> _Problem statement_
For the entries below, the result should be an exact transcription of the lines from the one with "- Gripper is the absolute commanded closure" up to and including the one with "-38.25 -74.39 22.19", and only those.

Stored items

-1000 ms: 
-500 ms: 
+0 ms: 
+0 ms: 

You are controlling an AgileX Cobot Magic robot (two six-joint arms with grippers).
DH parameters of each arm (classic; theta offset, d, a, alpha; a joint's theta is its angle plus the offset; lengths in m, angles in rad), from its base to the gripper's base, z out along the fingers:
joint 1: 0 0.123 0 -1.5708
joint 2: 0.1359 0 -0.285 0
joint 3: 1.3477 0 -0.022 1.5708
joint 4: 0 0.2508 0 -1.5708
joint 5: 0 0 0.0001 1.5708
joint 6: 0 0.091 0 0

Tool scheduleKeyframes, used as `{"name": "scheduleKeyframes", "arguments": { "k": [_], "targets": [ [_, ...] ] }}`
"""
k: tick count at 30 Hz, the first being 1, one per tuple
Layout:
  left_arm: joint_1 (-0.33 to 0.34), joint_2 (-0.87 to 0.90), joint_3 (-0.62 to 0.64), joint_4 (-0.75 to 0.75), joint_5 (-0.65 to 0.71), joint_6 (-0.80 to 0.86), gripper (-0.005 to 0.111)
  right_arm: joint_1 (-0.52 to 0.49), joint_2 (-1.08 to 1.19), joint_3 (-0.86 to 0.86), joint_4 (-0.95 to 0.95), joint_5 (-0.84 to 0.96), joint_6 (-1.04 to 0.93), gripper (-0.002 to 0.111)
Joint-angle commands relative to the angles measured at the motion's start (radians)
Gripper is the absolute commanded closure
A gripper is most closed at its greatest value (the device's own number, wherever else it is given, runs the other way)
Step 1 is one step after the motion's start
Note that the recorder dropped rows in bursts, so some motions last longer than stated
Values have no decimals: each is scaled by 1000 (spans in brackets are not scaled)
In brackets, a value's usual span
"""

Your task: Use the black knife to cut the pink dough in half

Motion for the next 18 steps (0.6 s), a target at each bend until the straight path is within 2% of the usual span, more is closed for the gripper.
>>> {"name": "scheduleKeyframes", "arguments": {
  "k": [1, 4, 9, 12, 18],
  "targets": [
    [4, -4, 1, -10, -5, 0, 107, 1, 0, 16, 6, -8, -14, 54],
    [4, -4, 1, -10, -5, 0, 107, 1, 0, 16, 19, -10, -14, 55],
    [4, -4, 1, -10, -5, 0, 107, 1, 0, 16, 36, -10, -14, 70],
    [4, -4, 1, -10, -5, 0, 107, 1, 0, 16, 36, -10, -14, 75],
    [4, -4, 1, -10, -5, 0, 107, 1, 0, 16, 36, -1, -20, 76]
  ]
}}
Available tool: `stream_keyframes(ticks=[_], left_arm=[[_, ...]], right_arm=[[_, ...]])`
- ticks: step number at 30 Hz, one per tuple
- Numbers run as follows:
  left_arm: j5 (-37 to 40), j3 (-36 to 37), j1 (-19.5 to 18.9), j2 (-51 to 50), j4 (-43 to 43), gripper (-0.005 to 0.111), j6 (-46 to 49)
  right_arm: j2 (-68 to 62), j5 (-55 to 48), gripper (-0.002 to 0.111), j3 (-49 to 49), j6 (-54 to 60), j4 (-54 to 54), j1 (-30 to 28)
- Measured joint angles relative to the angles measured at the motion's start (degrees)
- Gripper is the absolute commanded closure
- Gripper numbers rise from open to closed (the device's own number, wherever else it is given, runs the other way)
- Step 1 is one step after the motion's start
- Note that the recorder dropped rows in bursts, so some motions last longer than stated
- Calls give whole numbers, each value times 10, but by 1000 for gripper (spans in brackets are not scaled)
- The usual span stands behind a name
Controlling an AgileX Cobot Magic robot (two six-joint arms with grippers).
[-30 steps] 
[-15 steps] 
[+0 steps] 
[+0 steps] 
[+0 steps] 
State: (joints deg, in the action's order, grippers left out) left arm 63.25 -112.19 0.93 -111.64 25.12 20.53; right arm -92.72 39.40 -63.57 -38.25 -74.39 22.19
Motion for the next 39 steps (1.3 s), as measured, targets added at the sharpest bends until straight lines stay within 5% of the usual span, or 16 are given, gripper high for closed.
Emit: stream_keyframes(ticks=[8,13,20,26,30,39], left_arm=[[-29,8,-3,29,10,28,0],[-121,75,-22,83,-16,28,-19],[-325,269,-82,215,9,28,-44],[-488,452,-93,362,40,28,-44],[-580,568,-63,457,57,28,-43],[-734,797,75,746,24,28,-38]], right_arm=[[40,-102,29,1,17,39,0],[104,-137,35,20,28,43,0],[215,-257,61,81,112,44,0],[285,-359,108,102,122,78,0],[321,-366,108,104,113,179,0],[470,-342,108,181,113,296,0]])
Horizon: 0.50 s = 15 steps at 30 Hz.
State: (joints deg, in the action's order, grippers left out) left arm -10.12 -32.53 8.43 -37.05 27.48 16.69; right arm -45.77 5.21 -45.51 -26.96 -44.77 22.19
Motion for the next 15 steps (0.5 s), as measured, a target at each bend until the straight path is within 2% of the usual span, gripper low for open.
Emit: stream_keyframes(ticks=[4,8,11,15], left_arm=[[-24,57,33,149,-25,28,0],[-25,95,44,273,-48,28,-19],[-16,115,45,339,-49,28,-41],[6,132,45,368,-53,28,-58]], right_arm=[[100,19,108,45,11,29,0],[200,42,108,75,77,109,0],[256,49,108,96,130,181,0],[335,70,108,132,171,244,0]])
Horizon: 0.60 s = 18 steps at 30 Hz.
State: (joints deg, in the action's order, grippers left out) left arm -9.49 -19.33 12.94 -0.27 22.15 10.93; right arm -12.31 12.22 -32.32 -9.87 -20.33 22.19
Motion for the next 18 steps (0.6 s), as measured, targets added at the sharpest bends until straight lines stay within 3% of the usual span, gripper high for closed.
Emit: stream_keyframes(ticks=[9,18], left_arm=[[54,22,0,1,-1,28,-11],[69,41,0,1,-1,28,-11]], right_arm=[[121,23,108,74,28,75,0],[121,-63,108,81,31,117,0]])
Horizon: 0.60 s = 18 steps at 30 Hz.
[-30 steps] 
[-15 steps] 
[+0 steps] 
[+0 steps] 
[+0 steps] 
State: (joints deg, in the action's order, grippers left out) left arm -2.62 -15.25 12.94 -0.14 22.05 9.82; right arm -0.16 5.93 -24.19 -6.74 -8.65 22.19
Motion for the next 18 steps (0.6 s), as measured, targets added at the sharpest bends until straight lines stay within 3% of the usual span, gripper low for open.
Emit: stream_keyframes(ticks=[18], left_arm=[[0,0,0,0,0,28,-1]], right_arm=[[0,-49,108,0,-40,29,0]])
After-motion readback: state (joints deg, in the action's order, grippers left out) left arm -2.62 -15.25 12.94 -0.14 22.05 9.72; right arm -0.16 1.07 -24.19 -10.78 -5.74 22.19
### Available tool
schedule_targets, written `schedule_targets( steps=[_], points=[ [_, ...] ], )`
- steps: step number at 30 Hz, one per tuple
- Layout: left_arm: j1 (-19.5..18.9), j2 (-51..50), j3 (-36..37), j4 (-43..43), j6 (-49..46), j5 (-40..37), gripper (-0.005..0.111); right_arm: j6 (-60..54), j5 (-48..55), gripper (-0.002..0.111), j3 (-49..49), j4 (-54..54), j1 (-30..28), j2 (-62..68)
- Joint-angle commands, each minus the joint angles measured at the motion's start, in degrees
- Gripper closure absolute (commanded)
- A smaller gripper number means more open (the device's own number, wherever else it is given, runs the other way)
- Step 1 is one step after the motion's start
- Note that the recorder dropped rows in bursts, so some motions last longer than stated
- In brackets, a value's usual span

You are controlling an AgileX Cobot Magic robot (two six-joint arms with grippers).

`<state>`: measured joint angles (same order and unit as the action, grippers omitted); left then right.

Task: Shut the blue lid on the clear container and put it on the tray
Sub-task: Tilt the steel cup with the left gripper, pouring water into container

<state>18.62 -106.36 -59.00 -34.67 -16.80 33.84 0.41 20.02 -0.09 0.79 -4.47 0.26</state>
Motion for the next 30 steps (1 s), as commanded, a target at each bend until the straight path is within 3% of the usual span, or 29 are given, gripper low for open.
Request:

> _Solution below_
- Gripper is the absolute commanded closure
- Gripper numbers rise from open to closed (the device's own number, wherever else it is given, runs the other way)
- Step 1 is one step after the motion's start
- Note that the recorder dropped rows in bursts, so some motions last longer than stated
- Calls give whole numbers, each value times 10, but by 1000 for gripper (spans in brackets are not scaled)
- The usual span stands behind a name
Controlling an AgileX Cobot Magic robot (two six-joint arms with grippers).
[-30 steps] 
[-15 steps] 
[+0 steps] 
[+0 steps] 
[+0 steps] 
State: (joints deg, in the action's order, grippers left out) left arm 63.25 -112.19 0.93 -111.64 25.12 20.53; right arm -92.72 39.40 -63.57 -38.25 -74.39 22.19

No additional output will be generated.